Have you tried setting the aspect ratio and minimum width on the Vision rectangle detector? That might filter out any nonsense.
Whatever I do though I can't get it to recognize any rectangles here: http://www.telegraph.co.uk/news/science/science-news/9359579...
For our demo video we ended up photoshopping out the horizontal line right above it and that seemed to work.
I think you'll have to roll your own rectangle detection and use heuristics to make it better.
So in mine I assume that the connected object in the thresholded image with the largest number of pixels must be the puzzle. That makes it a lot easier.
- point at a board game and either do all the boring scorekeeping for me, or else advise me on best strategy
- take a photo of a bunch of lottery tickets and tell me whether I've won
It's just done with a QR code.
Unfortunately... there was a bug and it told people they hadn't won: http://www.independent.co.uk/news/uk/home-news/national-lott...

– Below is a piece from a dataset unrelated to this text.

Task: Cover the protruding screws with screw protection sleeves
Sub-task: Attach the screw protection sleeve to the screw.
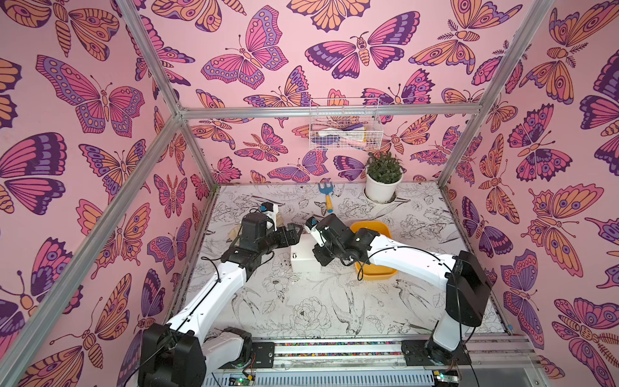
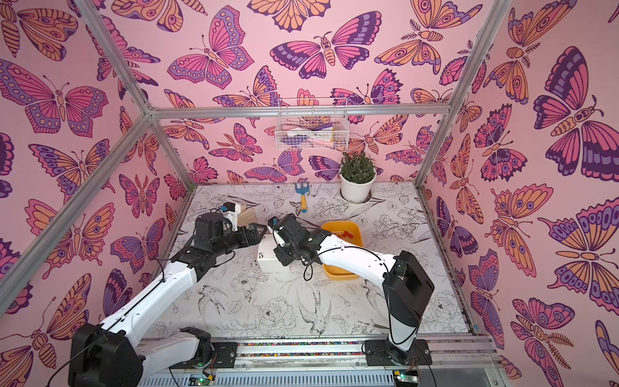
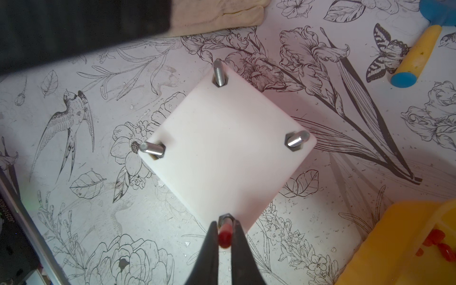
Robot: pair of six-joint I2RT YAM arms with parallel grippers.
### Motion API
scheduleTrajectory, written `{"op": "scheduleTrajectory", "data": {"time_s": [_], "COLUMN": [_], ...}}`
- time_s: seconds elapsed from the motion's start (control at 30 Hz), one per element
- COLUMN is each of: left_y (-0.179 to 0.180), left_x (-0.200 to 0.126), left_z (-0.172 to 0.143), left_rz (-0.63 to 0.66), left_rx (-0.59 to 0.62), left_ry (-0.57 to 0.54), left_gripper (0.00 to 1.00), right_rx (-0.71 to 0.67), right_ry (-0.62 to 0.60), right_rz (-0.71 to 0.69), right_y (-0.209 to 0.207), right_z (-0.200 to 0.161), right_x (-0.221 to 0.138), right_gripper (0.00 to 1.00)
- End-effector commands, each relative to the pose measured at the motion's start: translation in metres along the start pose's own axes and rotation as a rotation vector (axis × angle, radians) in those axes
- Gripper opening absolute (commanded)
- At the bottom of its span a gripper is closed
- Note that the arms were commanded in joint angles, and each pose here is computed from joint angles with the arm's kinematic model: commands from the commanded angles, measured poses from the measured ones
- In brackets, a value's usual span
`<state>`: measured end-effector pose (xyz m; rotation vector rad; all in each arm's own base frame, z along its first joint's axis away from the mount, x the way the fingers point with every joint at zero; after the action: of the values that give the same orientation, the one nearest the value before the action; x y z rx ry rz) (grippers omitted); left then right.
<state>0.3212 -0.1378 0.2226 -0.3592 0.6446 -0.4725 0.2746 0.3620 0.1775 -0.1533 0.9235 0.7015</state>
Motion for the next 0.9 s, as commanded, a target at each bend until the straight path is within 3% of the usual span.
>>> {"op": "scheduleTrajectory", "data": {"time_s": [0.0, 0.43, 0.87], "left_y": [0.003, 0.003, 0.005], "left_x": [-0.002, -0.004, -0.005], "left_z": [-0.002, -0.001, -0.004], "left_rz": [0.001, 0.002, 0.009], "left_rx": [-0.004, -0.004, -0.012], "left_ry": [-0.006, -0.014, -0.012], "left_gripper": [0.92, 0.92, 0.92], "right_rx": [-0.002, 0.001, 0.001], "right_ry": [0.016, -0.033, -0.069], "right_rz": [-0.006, -0.009, 0.007], "right_y": [0.002, 0.002, 0.006], "right_z": [-0.002, 0.009, 0.02], "right_x": [0.0, -0.014, -0.033], "right_gripper": [0.15, 0.28, 0.24]}}
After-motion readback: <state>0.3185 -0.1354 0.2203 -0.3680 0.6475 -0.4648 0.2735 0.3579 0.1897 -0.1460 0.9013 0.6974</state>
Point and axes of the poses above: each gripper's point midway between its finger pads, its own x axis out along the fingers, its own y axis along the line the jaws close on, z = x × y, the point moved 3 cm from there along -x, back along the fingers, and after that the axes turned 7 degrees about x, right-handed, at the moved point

I think my favorite is a Mario Kart style "ghost mode" for running. Where you could tell it what pace you wanted to go and it'd show ghost running in front or behind you at that pace!
The cool new thing is projecting the solution onto the paper and having it track correctly!
Sneak peek of that update: https://twitter.com/braddwyer/status/910861205442527233
Several bug fixes included as well based on input from early users.
With better rectangle detection I think it'd be pretty doable!
I'll bet you could scrape all the previously used words/phrases from the last 100 years of NYTimes, etc to get things rolling.